• Your task
Take the lines below beginning at the line that has "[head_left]" and stopping after the line that has "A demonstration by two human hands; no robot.", and print them exactly as they are, with no other lines.

• Data block
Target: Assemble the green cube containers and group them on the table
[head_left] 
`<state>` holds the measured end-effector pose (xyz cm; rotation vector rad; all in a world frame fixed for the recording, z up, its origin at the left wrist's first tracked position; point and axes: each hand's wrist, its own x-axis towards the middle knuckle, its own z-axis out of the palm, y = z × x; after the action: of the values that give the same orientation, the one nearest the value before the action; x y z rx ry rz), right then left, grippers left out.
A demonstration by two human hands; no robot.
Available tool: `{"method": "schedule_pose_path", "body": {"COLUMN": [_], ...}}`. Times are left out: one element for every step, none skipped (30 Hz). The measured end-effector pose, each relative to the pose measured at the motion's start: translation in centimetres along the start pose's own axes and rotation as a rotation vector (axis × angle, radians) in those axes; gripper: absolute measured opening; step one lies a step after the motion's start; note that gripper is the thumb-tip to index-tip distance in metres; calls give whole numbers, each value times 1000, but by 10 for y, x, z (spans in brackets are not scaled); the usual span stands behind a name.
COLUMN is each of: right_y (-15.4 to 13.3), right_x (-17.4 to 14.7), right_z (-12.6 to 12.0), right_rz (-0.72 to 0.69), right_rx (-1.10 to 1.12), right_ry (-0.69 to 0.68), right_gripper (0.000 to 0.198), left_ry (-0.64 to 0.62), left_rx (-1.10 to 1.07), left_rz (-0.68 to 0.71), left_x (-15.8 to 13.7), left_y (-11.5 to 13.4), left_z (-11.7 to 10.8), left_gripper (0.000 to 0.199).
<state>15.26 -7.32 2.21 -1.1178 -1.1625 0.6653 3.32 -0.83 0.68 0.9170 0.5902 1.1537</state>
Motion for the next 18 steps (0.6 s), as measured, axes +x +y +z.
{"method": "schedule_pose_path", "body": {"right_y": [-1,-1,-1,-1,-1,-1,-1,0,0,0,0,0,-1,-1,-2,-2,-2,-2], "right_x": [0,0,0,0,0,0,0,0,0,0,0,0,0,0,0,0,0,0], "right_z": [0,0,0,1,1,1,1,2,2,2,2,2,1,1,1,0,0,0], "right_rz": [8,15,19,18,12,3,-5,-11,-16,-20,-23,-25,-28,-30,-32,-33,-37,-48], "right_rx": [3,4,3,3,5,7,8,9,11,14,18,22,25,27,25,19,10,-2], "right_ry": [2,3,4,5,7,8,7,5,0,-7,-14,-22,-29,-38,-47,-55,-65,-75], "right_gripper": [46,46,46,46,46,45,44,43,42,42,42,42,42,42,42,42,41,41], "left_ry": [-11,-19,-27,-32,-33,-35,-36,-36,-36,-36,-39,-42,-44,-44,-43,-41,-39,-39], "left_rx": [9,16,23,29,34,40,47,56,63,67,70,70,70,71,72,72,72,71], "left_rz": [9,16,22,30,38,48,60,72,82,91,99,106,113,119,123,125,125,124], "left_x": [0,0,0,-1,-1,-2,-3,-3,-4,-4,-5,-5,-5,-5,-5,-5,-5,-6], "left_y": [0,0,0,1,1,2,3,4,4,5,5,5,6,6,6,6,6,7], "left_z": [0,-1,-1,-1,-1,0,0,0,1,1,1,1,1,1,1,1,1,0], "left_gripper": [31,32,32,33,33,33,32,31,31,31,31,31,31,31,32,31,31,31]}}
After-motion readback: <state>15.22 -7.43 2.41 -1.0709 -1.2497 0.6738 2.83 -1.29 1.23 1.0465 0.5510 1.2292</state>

• Output
[head_left] 
`<state>` holds the measured end-effector pose (xyz cm; rotation vector rad; all in a world frame fixed for the recording, z up, its origin at the left wrist's first tracked position; point and axes: each hand's wrist, its own x-axis towards the middle knuckle, its own z-axis out of the palm, y = z × x; after the action: of the values that give the same orientation, the one nearest the value before the action; x y z rx ry rz), right then left, grippers left out.
A demonstration by two human hands; no robot.

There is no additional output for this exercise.